About a year ago, I wrote a post explaining why there is apparently over a 10% chance that my & Mrs FvL’s tax-free ISA accounts top $100m in our lifetime.  This took the £330k lifetime ISA savings we’d amassed to date, assumed 1) we never dipped into the pot, 2) that we maintained an above average risk preference, and 3) that the UK tax rules remained unchanged.  About one year on, how are we faring?

The last year hasn’t gone very smoothly.  Our ISAs performance was about -5%.  This knocks a £330k pot by about £16k. This performance was worse than the market average, but not by much. The resource crash and the China/Asian downturn were starkly visible in our ISA portfolio, with BHP Billiton down 31%, BP down 13%, Henderson Asian Dividend UT down 16%, and HSBC down 23%.  Pearson, down 37%, certainly didn’t help either. Isolated gainers including iShares Euro High Yield Bonds (+10%), Zoopla (+40%) weren’t numerous enough to compensate.
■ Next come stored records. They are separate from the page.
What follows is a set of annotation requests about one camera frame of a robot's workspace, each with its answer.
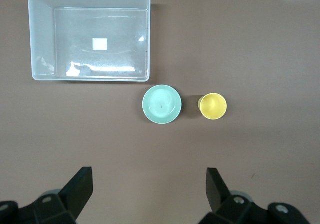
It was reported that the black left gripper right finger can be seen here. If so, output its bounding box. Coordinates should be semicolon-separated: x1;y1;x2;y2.
199;167;270;224

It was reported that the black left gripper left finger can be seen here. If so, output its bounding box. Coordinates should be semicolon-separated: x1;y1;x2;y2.
33;167;94;224

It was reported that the yellow plastic cup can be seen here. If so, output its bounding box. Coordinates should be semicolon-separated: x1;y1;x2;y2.
197;92;228;120

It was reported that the green round bowl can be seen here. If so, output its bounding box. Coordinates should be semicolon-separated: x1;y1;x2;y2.
142;84;183;124

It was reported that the clear plastic storage box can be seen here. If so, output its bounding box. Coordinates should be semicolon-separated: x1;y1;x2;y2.
27;0;152;82

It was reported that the brown table cover sheet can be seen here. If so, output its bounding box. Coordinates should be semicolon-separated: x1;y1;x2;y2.
0;0;320;224

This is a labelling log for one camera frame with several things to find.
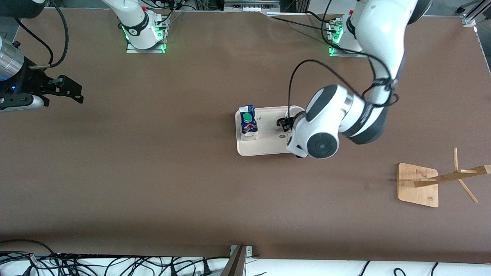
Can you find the blue white milk carton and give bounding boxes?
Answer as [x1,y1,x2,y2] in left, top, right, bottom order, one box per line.
[238,104,259,141]

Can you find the cream rabbit print tray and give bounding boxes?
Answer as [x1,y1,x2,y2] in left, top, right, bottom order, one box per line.
[235,105,307,157]

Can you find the wooden cup stand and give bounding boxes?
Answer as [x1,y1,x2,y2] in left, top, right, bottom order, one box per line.
[397,148,491,208]

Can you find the white power strip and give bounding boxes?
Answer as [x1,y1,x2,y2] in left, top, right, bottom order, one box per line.
[224,0,281,12]

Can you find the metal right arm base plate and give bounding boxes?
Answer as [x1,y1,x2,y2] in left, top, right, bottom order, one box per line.
[126,11,167,54]

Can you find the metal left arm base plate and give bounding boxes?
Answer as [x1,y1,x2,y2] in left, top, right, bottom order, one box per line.
[329,18,370,58]

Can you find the black cable on table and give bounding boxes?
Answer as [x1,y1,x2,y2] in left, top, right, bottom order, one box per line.
[268,11,341,36]

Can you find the metal bracket with bar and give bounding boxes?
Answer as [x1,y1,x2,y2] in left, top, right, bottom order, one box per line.
[220,245,254,276]

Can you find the tangled black cable pile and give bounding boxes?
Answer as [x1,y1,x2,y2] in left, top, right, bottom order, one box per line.
[0,239,231,276]

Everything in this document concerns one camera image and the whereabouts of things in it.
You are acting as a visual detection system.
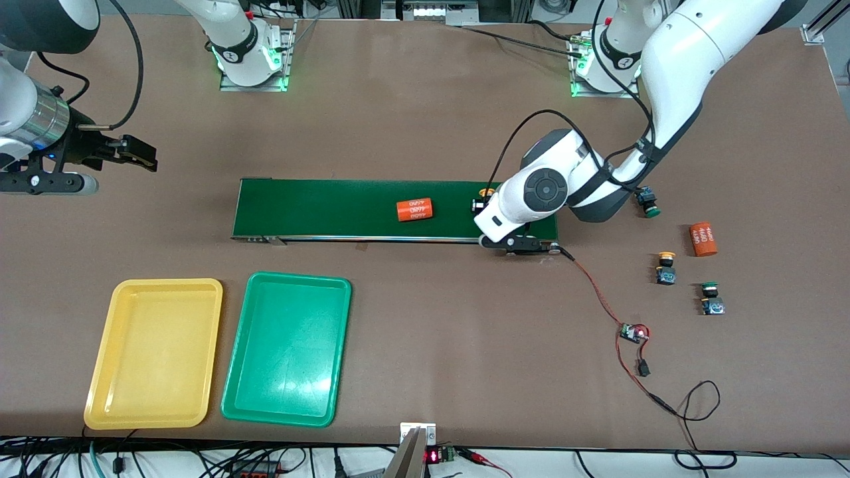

We both moved the maximum permitted topup into our ISAs, of £15240 each.  Even though a £330k pot sounds like a lot, in fact it is small enough that a 5% drop in value is less than the amount we can top it up.  As the pot grows, eventually this won’t be true; a £1m pot dropping 5% would fall by £50k, which dwarfs an individual’s annual allowance.  But for now, by topping up our ISAs to the maximum allowed we grew the pot.